Coproductions minoritaires

Toujours dans le domaine de l’animation, Bottanïx du Canadien Benoit Godbout nous a été amené par Stacka qui va fabriquer l’essentiel de la partie belge du projet dans les studios montois de The Pack Wallonia, où de nombreux artistes wallon·ne·s sont en train d’être recruté·e·s. 1,35 million d’euros seront ainsi dépensés ici, représentant 2049 jours de travail, soit 9ETP (équivalent temps plein) sur un an. Cerise sur le gâteau, ce film grand public sera l’occasion de mettre en avant la technologie maison, SYNK, basée sur le moteur de jeu vidéo Unity, qui réduit de façon stupéfiante le temps de rendering. Il s’agira ainsi pour le studio d’une démo grandeur nature tout en travaillant sur un projet au potentiel international évident.

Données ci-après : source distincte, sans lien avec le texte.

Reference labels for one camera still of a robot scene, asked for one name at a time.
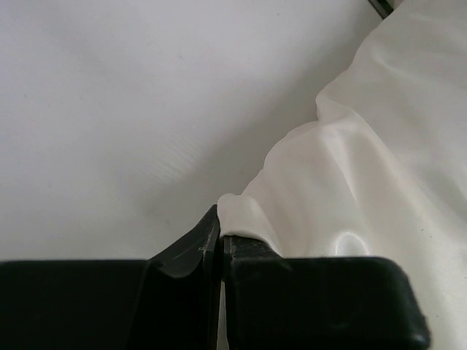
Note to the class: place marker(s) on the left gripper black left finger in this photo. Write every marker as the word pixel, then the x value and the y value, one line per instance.
pixel 170 301

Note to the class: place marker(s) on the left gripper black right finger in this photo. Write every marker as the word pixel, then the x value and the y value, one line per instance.
pixel 273 302

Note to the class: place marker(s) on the cream pillowcase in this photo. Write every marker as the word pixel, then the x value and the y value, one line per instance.
pixel 382 171

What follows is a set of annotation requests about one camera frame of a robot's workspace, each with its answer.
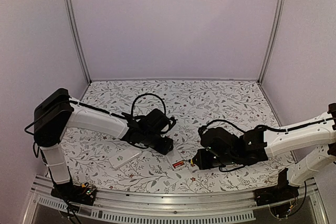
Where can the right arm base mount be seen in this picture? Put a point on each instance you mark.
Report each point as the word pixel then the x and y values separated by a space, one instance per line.
pixel 274 194

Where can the white remote control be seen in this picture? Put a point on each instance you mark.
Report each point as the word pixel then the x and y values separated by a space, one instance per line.
pixel 173 156

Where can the left aluminium frame post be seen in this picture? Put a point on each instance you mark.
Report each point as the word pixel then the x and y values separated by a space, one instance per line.
pixel 76 40

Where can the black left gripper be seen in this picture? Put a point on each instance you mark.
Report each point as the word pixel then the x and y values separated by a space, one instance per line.
pixel 165 149

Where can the white remote with green logo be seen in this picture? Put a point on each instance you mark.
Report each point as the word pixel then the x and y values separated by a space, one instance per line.
pixel 125 156

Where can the front aluminium rail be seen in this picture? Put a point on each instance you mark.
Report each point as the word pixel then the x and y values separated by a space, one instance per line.
pixel 114 206

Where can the floral patterned table mat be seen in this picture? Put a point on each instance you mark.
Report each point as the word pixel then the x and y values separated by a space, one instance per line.
pixel 193 104

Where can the right aluminium frame post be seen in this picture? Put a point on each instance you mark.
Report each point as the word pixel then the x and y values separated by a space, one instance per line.
pixel 271 41

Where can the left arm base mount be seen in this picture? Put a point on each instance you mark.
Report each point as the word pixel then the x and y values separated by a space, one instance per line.
pixel 82 194

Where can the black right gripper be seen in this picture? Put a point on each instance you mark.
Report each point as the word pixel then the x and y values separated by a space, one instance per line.
pixel 200 162

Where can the aluminium frame post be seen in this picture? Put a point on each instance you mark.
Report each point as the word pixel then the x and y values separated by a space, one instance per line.
pixel 271 41
pixel 76 40

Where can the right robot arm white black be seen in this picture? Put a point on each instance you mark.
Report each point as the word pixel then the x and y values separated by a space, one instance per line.
pixel 221 148

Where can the red gold battery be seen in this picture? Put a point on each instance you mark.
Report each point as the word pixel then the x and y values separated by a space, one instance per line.
pixel 178 167

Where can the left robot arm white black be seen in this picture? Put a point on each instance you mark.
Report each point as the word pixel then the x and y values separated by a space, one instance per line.
pixel 60 111

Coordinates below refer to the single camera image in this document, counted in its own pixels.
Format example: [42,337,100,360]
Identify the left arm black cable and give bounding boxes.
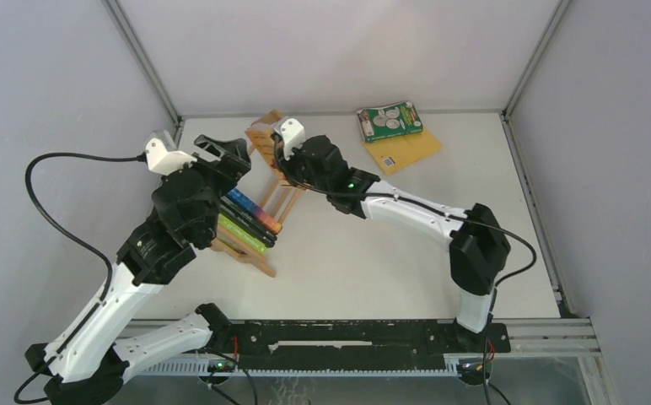
[12,152,149,405]

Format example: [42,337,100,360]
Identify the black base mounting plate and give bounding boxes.
[208,319,512,370]

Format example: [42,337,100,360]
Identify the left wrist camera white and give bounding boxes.
[144,130,196,176]

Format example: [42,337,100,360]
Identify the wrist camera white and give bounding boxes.
[272,116,306,160]
[144,130,196,176]

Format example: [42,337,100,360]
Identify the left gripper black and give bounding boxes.
[164,136,251,243]

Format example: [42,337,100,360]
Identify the wooden book rack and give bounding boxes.
[211,109,307,279]

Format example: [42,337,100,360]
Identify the Alice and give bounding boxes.
[222,197,277,239]

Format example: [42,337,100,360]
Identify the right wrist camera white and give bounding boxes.
[272,116,306,160]

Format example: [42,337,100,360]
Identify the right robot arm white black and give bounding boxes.
[274,135,511,351]

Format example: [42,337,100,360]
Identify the orange booklet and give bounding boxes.
[245,110,284,175]

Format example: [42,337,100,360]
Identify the blue Jane Eyre book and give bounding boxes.
[227,188,282,234]

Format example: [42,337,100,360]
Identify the thin dark book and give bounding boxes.
[220,204,277,248]

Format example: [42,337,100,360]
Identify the white cable duct strip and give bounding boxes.
[137,357,461,377]

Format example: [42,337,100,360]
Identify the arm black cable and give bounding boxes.
[12,152,149,405]
[272,133,538,405]

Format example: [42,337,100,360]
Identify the green Macmillan book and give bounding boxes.
[356,100,424,143]

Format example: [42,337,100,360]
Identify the light green paperback book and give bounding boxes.
[218,214,267,256]

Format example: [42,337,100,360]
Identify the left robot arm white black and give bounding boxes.
[25,131,251,404]

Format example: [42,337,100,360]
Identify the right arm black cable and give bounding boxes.
[272,133,538,405]

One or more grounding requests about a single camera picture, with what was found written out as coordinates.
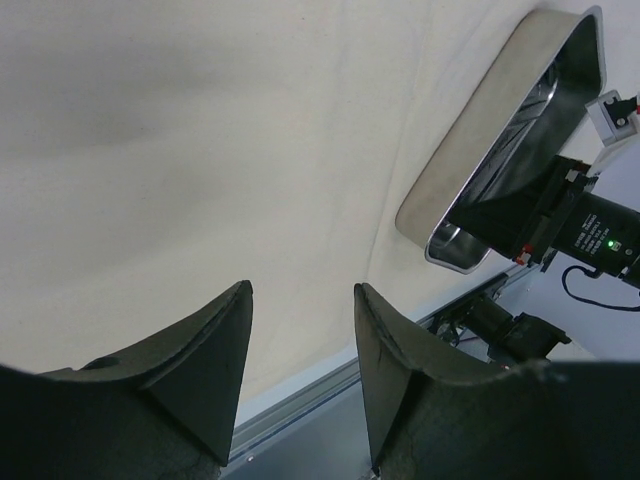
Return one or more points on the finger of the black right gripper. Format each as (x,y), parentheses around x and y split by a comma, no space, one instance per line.
(521,225)

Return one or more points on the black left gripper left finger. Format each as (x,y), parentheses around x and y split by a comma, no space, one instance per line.
(162,408)

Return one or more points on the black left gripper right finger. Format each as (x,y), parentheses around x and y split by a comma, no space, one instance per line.
(434,412)

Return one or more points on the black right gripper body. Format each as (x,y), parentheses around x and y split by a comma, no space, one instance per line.
(570,219)

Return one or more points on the stainless steel instrument tray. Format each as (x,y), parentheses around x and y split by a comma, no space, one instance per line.
(524,110)

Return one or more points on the beige cloth wrap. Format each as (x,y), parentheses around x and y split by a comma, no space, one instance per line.
(155,152)

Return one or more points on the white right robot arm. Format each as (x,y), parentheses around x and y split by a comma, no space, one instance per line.
(516,339)

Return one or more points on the aluminium front rail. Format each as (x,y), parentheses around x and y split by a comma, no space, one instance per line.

Grâce au soutien de Wallimage, Climax a réussi, il y a quelques années, à mener à bien une 1ère coproduction avec la Suisse, Atlas. Plusieurs prestataires wallons impliqués sur la fabrication de ce long métrage, comme Benuts pour les VFX et Bardaf pour la post-production sonore, sont de retour ici pour Signal, une ambitieuse série de science-fiction dirigée par Elena Hazanov. On y suivra une astronaute, de retour d’une mission spatiale, qui retrouve une réalité altérée où sa fille est morte. Une vérité inacceptable qu’elle va tenter de contourner en se lançant dans une dangereuse aventure. Il est à noter que c’est uniquement grâce à la combinaison du Tax shelter et de Wallimage que la Belgique (et en particulier la Wallonie) est apparue plus attractive que la Roumanie qui aurait pu la remplacer dans une combinaison financière, toujours délicate à équilibrer. Lors de cinq jours de tournage en Wallonie, 24 technicien·ne·s wallon·ne·s officieront sur le plateau tandis que la filière son sera wallonne sur l’entièreté du projet. La postproduction du son se fera chez Bardaf et les VFX chez Benuts.

Cette quatrième session de 2024, la 121e de l’histoire de Wallimage voit également deux gros films français coproduits par Umedia en Belgique rejoindre notre line-up.

Avec Le livre du désert, Gilles de Maistre reste dans la veine du film d’aventures animalier destiné à un très large public familial. Après Moon le Panda, actuellement en postproduction (et déjà cofinancé par Wallimage), il tourne au Maroc l’histoire vraie d’un enfant perdu dans le désert et recueilli par… des autruches. Sept technicien·ne·s wallon·ne·s participent au tournage tandis que les SFX (effets spéciaux réalisés en direct) sont pris en charge par Level9. KGS et TSF.BE loueront une partie du matériel, car le Maroc n’assure pas les locations pour les productions étrangères. Genval-les-Dames pour le bruitage et Bardaf pour le reste de la postproduction son et image opéreront ensuite tandis que Benuts réalisera des VFX pour une enveloppe de plus d’un demi-million d’euro.

Dans le registre plus classique de la comédie familiale, C’était mieux demain, premier long métrage de Vinciane Millereau réunira Didier Bourdon et Elsa Zylberstein, époux en 1958, propulsés à notre époque où ils découvriront un monde en pleine mutation, affectant jusqu’à l’équilibre interne de leur couple. Grâce à Umedia, c’est la douzième fois qu’UGC délocalise tout ou partie du tournage d’une de ses productions en Wallonie. Waterloo accueille ce tournage durant 20 jours avec, sur le plateau 6 petits rôles et 14 technicien·ne·s wallon·ne·s. KGS, Karaboutcha et Macadamcar assurent les locations tandis qu’Auguste Traiteur s’occupe de la cantine, l’Équipe Wallonie de la gestion des rushes et Benuts, des quelques VFX.

En route pour la dernière de l’année

La dernière session de 2024 débutera le 14 novembre pour couronner une année intense où le nombre de dossiers qui nous ont été soumis a explosé. Cette croissance nous oblige bien sûr à des analyses de plus en plus longues et, surtout, à des choix de plus en plus cornéliens laissant sur le tapis de très bons dossiers qui, en d’autres temps, auraient pu devenir un peu wallons.  Ce sera probablement de plus en plus souvent le cas. Il faut s’y habituer dès maintenant.